Action item.
Which lines run from the start of the data below to the line containing "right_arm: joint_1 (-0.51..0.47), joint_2"? Set them down exactly, with none added.

Supplied records.
*** Begin section ***

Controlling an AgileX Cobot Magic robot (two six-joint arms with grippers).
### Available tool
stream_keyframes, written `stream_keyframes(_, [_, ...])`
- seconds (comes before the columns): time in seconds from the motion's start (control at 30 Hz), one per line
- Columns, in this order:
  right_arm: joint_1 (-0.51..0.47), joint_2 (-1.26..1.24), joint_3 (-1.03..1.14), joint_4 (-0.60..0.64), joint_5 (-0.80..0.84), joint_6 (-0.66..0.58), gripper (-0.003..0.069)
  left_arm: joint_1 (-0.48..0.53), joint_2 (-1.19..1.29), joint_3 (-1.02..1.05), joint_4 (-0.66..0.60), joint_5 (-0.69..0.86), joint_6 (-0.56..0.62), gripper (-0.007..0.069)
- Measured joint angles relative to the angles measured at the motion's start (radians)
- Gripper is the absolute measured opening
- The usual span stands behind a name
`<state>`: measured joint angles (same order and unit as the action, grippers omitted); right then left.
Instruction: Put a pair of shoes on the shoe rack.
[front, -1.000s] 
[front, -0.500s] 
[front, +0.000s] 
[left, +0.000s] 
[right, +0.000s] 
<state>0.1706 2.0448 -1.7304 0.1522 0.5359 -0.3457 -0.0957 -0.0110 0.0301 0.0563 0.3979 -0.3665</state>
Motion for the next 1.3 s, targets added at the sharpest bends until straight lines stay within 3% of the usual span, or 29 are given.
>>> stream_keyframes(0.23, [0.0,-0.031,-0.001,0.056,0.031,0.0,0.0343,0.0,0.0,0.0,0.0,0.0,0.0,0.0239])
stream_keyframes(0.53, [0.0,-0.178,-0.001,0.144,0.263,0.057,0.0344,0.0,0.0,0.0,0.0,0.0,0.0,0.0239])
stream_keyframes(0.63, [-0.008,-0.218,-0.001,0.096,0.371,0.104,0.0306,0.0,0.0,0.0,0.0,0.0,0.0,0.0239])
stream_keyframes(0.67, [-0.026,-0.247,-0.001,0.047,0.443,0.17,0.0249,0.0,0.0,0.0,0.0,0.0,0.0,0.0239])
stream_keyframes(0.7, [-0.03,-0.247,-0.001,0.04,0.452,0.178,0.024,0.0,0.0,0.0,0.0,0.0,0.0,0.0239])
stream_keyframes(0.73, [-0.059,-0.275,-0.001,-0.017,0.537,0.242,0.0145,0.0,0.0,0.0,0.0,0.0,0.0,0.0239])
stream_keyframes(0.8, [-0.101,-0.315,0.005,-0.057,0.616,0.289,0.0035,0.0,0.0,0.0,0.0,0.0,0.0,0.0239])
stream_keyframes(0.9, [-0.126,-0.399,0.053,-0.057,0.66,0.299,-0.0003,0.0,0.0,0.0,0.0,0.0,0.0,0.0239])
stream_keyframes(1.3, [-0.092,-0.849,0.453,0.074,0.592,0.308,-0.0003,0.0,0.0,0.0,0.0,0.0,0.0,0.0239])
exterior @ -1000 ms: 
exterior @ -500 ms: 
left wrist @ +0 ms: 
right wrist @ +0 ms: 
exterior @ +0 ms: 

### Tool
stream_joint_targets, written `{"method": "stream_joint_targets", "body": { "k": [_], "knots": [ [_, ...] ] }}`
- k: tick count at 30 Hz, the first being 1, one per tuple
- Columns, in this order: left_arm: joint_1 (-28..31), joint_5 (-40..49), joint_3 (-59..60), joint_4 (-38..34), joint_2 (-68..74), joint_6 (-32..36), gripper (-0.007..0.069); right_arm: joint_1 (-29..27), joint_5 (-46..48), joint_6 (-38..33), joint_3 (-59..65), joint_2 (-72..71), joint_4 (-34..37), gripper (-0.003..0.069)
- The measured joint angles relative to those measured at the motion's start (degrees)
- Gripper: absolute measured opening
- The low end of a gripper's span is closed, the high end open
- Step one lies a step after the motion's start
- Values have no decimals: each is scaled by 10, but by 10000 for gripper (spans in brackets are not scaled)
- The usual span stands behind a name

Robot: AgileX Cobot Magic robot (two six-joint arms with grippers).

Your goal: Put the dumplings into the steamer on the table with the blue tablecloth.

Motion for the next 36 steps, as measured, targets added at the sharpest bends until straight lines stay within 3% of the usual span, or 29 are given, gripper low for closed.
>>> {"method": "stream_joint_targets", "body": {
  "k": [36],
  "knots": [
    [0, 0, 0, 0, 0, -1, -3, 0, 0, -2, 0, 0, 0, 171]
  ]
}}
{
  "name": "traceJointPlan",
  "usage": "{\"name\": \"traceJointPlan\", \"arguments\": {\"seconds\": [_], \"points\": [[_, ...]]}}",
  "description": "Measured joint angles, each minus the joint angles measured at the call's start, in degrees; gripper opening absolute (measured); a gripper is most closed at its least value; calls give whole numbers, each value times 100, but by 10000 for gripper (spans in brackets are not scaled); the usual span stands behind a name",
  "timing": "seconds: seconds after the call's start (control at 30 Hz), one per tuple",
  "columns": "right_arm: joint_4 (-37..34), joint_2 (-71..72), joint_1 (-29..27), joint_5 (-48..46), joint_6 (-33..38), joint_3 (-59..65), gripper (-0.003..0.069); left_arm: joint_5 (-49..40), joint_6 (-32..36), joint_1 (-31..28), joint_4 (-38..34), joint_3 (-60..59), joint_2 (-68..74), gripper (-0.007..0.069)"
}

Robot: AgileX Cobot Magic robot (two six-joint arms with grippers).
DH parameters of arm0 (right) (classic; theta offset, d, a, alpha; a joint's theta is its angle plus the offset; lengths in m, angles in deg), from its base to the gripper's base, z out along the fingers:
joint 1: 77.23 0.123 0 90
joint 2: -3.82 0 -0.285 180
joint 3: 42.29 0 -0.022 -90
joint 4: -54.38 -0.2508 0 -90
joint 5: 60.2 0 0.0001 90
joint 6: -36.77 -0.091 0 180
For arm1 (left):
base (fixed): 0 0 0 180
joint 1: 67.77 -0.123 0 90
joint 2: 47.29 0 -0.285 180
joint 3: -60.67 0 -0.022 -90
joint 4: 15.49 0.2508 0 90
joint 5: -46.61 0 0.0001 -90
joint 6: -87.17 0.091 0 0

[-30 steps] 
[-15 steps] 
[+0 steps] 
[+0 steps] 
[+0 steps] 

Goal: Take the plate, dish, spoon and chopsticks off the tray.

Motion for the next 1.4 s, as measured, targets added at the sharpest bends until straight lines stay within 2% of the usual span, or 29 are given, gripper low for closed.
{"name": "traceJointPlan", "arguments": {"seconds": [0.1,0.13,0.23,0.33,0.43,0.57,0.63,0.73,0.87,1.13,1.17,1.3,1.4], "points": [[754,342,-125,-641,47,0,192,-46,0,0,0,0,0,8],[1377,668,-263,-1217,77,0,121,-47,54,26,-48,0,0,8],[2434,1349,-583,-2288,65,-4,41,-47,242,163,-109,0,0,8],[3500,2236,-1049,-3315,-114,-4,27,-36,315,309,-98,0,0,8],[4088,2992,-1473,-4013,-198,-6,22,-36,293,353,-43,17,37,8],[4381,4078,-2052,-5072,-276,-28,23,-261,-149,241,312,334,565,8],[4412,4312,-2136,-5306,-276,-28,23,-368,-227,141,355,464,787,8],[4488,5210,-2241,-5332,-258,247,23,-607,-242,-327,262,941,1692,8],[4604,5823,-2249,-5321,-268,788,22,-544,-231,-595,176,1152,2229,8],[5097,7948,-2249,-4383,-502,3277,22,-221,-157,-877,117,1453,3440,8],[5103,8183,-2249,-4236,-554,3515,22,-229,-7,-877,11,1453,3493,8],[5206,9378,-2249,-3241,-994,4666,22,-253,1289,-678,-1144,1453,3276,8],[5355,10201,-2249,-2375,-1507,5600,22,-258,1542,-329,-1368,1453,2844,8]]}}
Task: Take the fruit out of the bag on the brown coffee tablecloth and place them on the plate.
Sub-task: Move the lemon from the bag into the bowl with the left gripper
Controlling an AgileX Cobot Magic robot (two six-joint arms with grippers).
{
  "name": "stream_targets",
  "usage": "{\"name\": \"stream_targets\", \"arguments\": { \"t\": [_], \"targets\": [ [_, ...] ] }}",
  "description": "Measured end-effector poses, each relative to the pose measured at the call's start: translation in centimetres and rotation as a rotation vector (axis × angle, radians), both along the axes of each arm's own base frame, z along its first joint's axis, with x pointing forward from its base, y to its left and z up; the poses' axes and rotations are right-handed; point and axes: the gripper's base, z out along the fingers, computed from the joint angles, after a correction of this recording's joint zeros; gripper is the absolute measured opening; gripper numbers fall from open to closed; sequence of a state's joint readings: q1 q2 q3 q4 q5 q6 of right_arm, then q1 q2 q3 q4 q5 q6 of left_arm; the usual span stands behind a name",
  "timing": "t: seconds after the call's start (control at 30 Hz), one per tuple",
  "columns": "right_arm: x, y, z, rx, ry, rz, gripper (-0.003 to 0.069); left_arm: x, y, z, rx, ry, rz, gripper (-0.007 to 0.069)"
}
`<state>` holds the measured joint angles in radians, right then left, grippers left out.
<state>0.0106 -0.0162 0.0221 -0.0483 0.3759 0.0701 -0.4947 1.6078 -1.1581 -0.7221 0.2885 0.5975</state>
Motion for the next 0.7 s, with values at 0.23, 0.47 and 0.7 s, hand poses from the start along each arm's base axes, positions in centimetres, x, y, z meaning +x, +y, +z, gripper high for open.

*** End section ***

Solution to this exercise.
Controlling an AgileX Cobot Magic robot (two six-joint arms with grippers).
### Available tool
stream_keyframes, written `stream_keyframes(_, [_, ...])`
- seconds (comes before the columns): time in seconds from the motion's start (control at 30 Hz), one per line
- Columns, in this order:
  right_arm: joint_1 (-0.51..0.47), joint_2 (-1.26..1.24), joint_3 (-1.03..1.14), joint_4 (-0.60..0.64), joint_5 (-0.80..0.84), joint_6 (-0.66..0.58), gripper (-0.003..0.069)

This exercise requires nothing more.